Please write out all of the data below exactly, without including the pictures.

++++++

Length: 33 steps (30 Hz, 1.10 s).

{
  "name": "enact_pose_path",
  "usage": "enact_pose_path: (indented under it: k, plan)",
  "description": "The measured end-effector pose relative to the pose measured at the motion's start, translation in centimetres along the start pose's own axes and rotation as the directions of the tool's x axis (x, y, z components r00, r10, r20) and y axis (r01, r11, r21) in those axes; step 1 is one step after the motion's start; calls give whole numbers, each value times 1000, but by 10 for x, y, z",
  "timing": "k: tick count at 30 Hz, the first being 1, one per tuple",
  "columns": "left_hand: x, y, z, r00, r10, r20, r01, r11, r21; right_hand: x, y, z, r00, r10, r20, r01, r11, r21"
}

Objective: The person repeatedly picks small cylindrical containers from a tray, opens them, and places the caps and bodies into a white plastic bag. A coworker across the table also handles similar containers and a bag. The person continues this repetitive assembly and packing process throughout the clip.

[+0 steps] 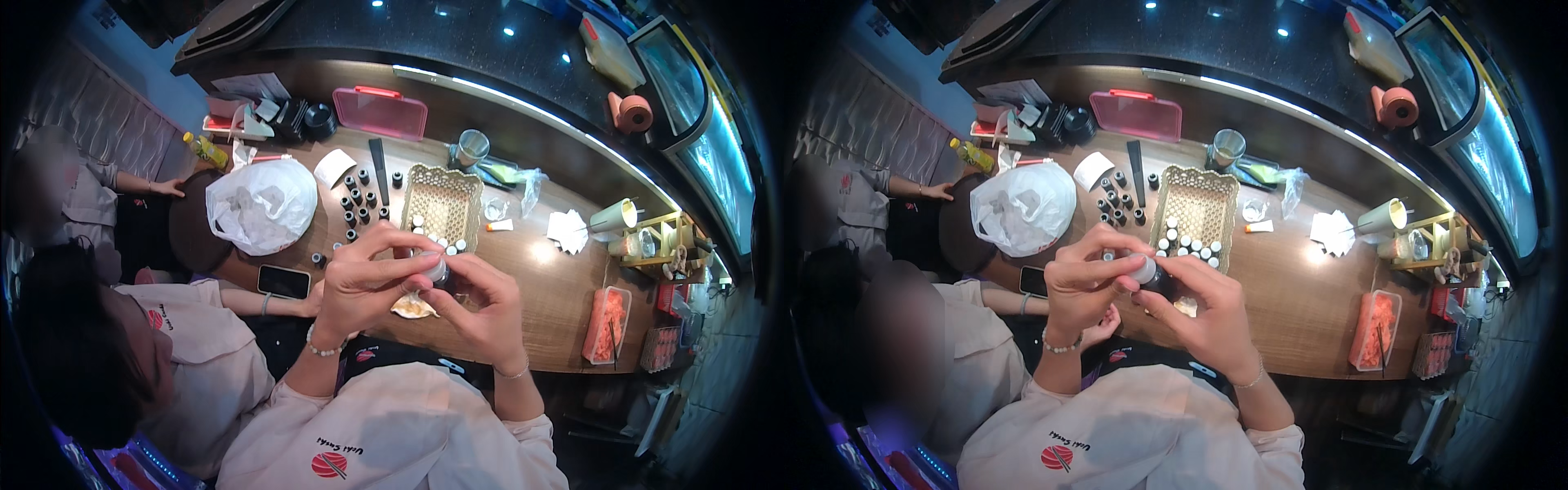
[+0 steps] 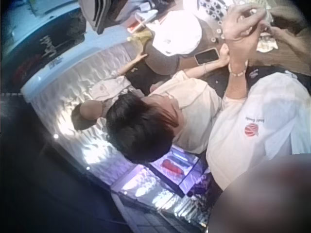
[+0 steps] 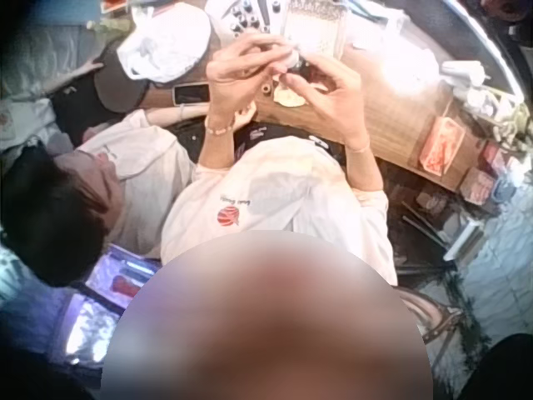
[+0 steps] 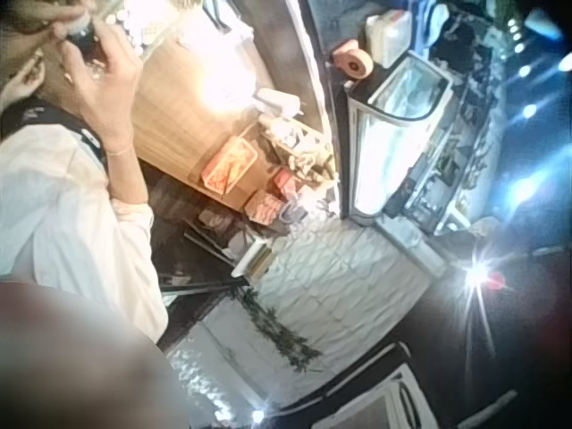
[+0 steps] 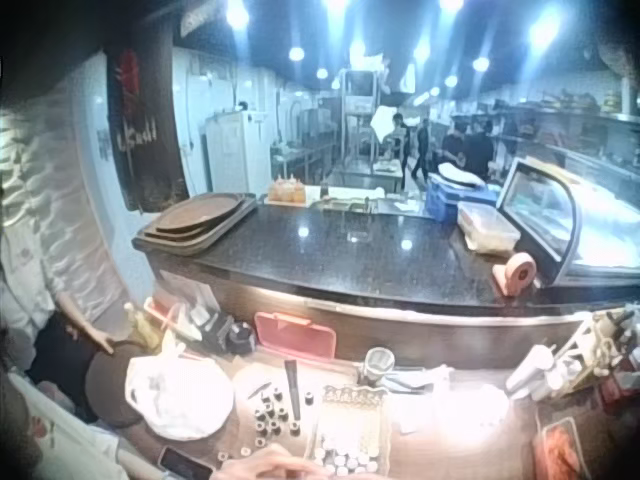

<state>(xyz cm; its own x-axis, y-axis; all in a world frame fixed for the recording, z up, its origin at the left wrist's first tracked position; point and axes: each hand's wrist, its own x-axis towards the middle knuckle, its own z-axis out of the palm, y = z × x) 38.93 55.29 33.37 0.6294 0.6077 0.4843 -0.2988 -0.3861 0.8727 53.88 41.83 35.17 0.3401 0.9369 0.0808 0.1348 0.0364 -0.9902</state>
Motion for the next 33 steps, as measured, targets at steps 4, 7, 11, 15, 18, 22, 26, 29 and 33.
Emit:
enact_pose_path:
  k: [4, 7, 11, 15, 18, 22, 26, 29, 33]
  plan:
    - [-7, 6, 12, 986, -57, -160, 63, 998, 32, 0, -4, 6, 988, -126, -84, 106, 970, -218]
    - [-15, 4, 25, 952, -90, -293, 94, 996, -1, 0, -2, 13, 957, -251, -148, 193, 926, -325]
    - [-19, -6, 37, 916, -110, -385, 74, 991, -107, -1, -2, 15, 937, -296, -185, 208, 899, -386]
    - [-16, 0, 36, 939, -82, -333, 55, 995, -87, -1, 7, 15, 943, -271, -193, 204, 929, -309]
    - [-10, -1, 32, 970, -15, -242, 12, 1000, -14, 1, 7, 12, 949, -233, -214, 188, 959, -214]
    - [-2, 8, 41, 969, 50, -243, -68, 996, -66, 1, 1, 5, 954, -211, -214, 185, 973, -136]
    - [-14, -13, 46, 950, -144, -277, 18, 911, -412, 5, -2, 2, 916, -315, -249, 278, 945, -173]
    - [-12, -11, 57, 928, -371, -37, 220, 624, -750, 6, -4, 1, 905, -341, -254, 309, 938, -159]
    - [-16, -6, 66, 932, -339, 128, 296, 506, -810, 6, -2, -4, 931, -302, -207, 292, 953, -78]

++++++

## Reply
Length: 33 steps (30 Hz, 1.10 s).

{
  "name": "enact_pose_path",
  "usage": "enact_pose_path: (indented under it: k, plan)",
  "description": "The measured end-effector pose relative to the pose measured at the motion's start, translation in centimetres along the start pose's own axes and rotation as the directions of the tool's x axis (x, y, z components r00, r10, r20) and y axis (r01, r11, r21) in those axes; step 1 is one step after the motion's start; calls give whole numbers, each value times 1000, but by 10 for x, y, z",
  "timing": "k: tick count at 30 Hz, the first being 1, one per tuple",
  "columns": "left_hand: x, y, z, r00, r10, r20, r01, r11, r21; right_hand: x, y, z, r00, r10, r20, r01, r11, r21"
}

Objective: The person repeatedly picks small cylindrical containers from a tray, opens them, and places the caps and bodies into a white plastic bag. A coworker across the table also handles similar containers and a bag. The person continues this repetitive assembly and packing process throughout the clip.

[+0 steps] 
[+0 steps] 
[+0 steps] 
[+0 steps] 
[+0 steps] 

<state>(xyz cm; its own x-axis, y-axis; all in a world frame fixed for the recording, z up, its origin at the left wrist's first tracked position; point and axes: each hand's wrist, its own x-axis towards the middle knuckle, its own z-axis out of the palm, y = z × x) 38.93 55.29 33.37 0.6294 0.6077 0.4843 -0.2988 -0.3861 0.8727 53.88 41.83 35.17 0.3401 0.9369 0.0808 0.1348 0.0364 -0.9902</state>
Motion for the next 33 steps, as measured, targets at steps 4, 7, 11, 15, 18, 22, 26, 29 and 33.
Emit:
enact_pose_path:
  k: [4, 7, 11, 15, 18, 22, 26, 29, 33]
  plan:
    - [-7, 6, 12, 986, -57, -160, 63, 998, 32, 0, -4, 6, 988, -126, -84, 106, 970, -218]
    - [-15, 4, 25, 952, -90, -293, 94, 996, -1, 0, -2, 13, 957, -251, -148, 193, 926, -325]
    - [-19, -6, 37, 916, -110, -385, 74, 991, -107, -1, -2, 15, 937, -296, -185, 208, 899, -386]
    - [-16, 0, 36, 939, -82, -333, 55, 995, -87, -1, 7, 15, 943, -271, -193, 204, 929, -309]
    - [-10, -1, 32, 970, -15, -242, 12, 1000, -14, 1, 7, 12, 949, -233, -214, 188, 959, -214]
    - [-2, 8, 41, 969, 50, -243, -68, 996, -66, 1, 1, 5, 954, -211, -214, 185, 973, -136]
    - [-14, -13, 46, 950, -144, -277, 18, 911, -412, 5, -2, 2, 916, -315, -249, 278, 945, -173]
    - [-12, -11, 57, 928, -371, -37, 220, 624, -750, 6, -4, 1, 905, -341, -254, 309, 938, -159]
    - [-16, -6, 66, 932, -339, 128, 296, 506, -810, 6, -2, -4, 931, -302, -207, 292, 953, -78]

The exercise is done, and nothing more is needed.